Suppose that the two sellers set prices over the interval [p min,v]. Each seller should be indifferent between charging prices p min and v. Since \(\bar {F}_{j}(p_{\min })= 1\) and \(\bar {F}_{j}(v)= 0\), we have p min(1 − α) = α v, i.e., \(p_{\min }=\frac {\alpha v}{1-\alpha }\). Furthermore, each seller must earn the same profit given any prices within [p min,v]. Thus, \(p [\alpha + (1-2\alpha ) \bar {F}_{j}(p)]=\alpha v\), from which we get \(F_{j}(p)= 1-\frac {\alpha (v-p)}{(1-2\alpha )p}\). Obviously, seller 1 and seller 2 are symmetric w.r.t. the equilibrium price and profit. Therefore, at the equilibrium \(F_{1}(p)=F_{2}(p)= 1-\frac {\alpha (v-p)}{(1-2\alpha )p}\) for \(p\in [\frac {\alpha v}{1-\alpha }, v]\), and π 1 = π 2 = α v.

One-way Referral without Entry

Under \(R_{1}\bar {R}_{2}\bar {E}\), seller 1 has a fraction n 1 = α(1 − φ) of loyalists, seller 2 has a fraction n 2 = α of loyal customers and the remaining fraction s 12 = 1 − α(2 − φ) switches between the incumbents. Sellers 1 and 2 has an expected profit, respectively,

$$ \pi_1=p [\alpha(1-\varphi)+ (1-2\alpha+\alpha\varphi) \bar{F}_2(p)], $$
(A2)
$$ \pi_2=p [\alpha+ (1-2\alpha+\alpha\varphi) \bar{F}_1(p)]. $$
(A3)

Following Narasimhan (1988), seller 2 (with a larger base of loyal segment) is indifferent between setting p = v and p = p min, where p min is the minimum possible price. Thus, π 2 = n 2 v = (n 2 + s 12)p min, i.e., \(p_{\min }=\frac {n_{2}v}{n_{2}+s_{12}}\). By charging p = p min, the seller 1 obtains the profit \(\pi _{1}=\frac {n_{2}v}{n_{2}+s_{12}}(n_{1}+s_{12})\). Each seller must receive the same profit within the price support [p min,v]. Therefore, \(n_{2}v=pn_{2}+ps_{12}\bar {F}_{1}(p)\) and \(\frac {n_{2}v}{n_{2}+s_{12}}(n_{1}+s_{12})=pn_{1}+ps_{12}\bar {F}_{2}(p)\), from which we have

$$ \begin{array}{ll} F_2(p)= 1-\frac{\frac{n_2(n_1+s_{12})}{n_2+s_{12}}v-n_1p}{s_{12}p} & for\ \ p\in\left[\frac{n_2v}{n_2+s_{12}}, v\right],\\ F_1(p)= 1-\frac{n_2(v-p)}{s_{12}p} & for\ \ p\in\left[\frac{n_2v}{n_2+s_{12}}, v\right], \end{array} $$
(A4)

where seller 2 has a mass \(\frac {n_{2}-n_{1}}{n_{2}+s_{12}}\) at price v. This is the well-known “Hi-Lo” price strategy. Finally, the equilibrium profits of sellers 1 and 2 are, respectively, \(\pi _{1}=\frac {n_{2}v}{n_{2}+s_{12}}(n_{1}+s_{12})\) and π 2 = n 2 v.

Entry without referral

The derivation of equilibria under \(\bar {R}_{1}\bar {R}_{2}E\) directly follows Koçaş and Bohlmann (2008).
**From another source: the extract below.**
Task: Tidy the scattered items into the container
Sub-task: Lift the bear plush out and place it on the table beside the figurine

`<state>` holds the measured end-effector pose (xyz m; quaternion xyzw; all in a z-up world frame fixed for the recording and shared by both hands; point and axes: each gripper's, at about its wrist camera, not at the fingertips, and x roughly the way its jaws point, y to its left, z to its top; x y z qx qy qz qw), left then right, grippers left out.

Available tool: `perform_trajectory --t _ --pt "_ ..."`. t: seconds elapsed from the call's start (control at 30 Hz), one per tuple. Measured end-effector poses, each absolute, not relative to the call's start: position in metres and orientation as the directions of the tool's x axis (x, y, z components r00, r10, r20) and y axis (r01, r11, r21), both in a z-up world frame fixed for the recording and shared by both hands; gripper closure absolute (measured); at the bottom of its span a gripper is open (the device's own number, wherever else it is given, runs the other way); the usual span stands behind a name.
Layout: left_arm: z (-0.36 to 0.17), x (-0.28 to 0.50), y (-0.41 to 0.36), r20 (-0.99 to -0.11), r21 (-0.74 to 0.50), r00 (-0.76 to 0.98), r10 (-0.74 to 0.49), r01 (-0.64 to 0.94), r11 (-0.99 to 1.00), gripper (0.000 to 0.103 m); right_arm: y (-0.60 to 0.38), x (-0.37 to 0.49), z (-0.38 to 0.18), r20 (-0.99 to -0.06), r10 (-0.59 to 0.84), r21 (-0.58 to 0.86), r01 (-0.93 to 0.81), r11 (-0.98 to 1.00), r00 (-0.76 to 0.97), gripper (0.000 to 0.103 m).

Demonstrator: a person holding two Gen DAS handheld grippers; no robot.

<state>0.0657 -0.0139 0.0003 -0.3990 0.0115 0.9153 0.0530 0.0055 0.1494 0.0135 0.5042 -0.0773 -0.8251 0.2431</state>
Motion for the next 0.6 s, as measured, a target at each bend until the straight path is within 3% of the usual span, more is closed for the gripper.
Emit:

First define the supports of each firm’s CDF of price. Clearly, the upper bound of the feasible price set cannot exceed v. The minimum price for any firm is when it is indifferent between selling only to its loyal segment and quoting a lower price to capture the switchers. The minimum prices are \(p_{1}^{\min }=\frac {n_{1}v}{n_{1}+s_{12}+s_{13}+s_{123}}=\frac {\alpha (1-\beta )v}{1-\alpha }\) for seller 1, \(p_{2}^{\min }=\frac {n_{2}v}{n_{2}+s_{12}+s_{23}+s_{123}}=\frac {\alpha (1-\beta )v}{1-\alpha }\) for seller 2, and \(p_{3}^{\min }= 0\) for seller 3. Clearly, \(p_{1}^{\min }=p_{2}^{\min }>p_{3}^{\min }\).

Sellers 1 and 2 are symmetric w.r.t. their price strategies; hence they have the same price ranges. Seller 3 has the lowest minimum price; hence seller 3 shares the same lower bound as sellers 1 and 2. However, since sellers 1 and 2 have the same upper bound v and seller 3 has the weakest power in setting high price, it is possible that seller 3 sets the upper bound lower than v. Denote the common lower bound of the three sellers as p min, and denote the upper bound of seller 3 as p max.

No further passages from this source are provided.